The Single_Tree_Drive function outputs console messages, a model table, and (optionally) an intermediate splits table and final response table. The following table shows the schema of the message table.
Column | Data Type | Description |
---|---|---|
message | VARCHAR | Console message. |
The model table has a row for each node in the model (the single decision tree that the function creates). The name of the model table is specified by the OutputTableName argument. The following table shows the schema of the model table.
Column | Data Type | Description |
---|---|---|
node_id | INTEGER | Node identifier. |
node_size | INTEGER | Number of objects in the node. |
node_gini[(p)] | DOUBLE PRECISION | GINI impurity value for the information in the node. If you specify ImpurityMeasurement('gini'), the column name is node_gini(p); otherwise, it is node_gini. |
node_entropy[(p)] | DOUBLE PRECISION | Entropy impurity value for the information in the node. If you specify ImpurityMeasurement('entropy'), the column name is node_entropy(p); otherwise, it is node_entropy. |
node_chisq_pv[(p)] | DOUBLE PRECISION | Chi-square impurity value for the information in the node. If you specify ImpurityMeasurement('chisquare'), the column name is node_chisq_pv(p); otherwise, it is node_chisq_pv. |
node_label | VARCHAR | Output category for the node. |
node_majorvotes | INTEGER | Number of objects that belong to the category identified by node_label. |
split_value | DOUBLE PRECISION | Numerical split value. |
split_gini[(p)] | DOUBLE PRECISION | GINI impurity measurement for the information in the node after splitting. If you specify ImpurityMeasurement('gini'), the column name is split_gini(p); otherwise, it is split_gini. |
split_entropy[(p)] | DOUBLE PRECISION | Entropy impurity measurement for the information in the node after splitting. If you specify ImpurityMeasurement('entropy'), the column name is split_entropy(p); otherwise, it is split_entropy. |
split_chisq_pv[(p)] | DOUBLE PRECISION | Chi-square impurity measurement for the information in the node after splitting.

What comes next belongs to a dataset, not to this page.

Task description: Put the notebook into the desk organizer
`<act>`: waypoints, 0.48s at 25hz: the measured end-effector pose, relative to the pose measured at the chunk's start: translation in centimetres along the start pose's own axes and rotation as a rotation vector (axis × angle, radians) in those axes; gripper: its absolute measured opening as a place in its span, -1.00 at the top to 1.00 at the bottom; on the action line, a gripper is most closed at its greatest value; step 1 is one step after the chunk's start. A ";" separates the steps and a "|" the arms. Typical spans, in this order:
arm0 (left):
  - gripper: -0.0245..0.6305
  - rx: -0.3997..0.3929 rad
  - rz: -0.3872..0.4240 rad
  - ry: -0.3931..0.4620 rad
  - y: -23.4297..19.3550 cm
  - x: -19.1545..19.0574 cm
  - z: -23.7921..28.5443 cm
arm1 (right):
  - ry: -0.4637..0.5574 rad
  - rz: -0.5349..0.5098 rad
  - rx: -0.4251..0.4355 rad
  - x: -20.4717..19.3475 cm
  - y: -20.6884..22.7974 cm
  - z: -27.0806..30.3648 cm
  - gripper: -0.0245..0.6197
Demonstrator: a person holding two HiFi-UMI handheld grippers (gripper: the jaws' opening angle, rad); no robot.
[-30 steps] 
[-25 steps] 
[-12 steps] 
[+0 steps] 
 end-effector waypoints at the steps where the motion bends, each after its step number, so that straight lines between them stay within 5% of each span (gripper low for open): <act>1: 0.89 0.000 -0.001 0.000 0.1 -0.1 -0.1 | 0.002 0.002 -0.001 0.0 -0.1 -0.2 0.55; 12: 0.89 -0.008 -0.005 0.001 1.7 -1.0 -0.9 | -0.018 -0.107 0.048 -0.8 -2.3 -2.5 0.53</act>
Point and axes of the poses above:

If you specify ImpurityMeasurement('chisquare'), the column name is split_chisq_pv(p); otherwise, it is split_chisq_pv. |
left_id | INTEGER | Identifier of the left child of the node. |
left_size | INTEGER | Number of objects in left child of the node. |
left_label | VARCHAR | Output category for left child of the node. |
left_majorvotes | INTEGER | Number of objects that belong to the category identified by left_label. |
right_id | INTEGER | Identifier of the right child of the node. |
right_size | INTEGER | Number of objects in right child of the node. |
right_label | VARCHAR | Output category for right child of the node. |
right_majorvotes | INTEGER | Number of objects that belong to the category identified by right_label. |
left_bucket | VARCHAR | When the split value is the categorical attribute, the value in the left child of the node. |
right_bucket | VARCHAR | When the split value is the categorical attribute, the value in the right child of the node. |
left_label_probdist | VARCHAR | Output probability of each label for left child of the node. This column appears only if OutputResponseProbDist has the value 'true'. |
right_label_probdist | VARCHAR | Output probability of each label for right child of the node. This column appears only if OutputResponseProbDist has the value 'true'. |
prob_label_order | VARCHAR | Output the label order of probability for the left and right children of the node. This column appears only if OutputResponseProbDist has the value 'true'. |
attribute | VARCHAR | Split attribute. |
node_majorfreq | DOUBLE PRECISION | Weighted objects that belong to the category identified by node_label. This column appears only if the Weighted argument is 'true'. |
left_majorfreq | DOUBLE PRECISION | Weighted objects that belong to the category identified by left_label. This column appears only if the Weighted argument is 'true'. |
right_majorfreq | DOUBLE PRECISION | Weighted objects that belong to the category identified by right_label. This column appears only if the Weighted argument is 'true'. |
The following table describes the intermediate splits table. The name of the intermediate splits table is specified by the MaterializedSplitsTableWithName argument.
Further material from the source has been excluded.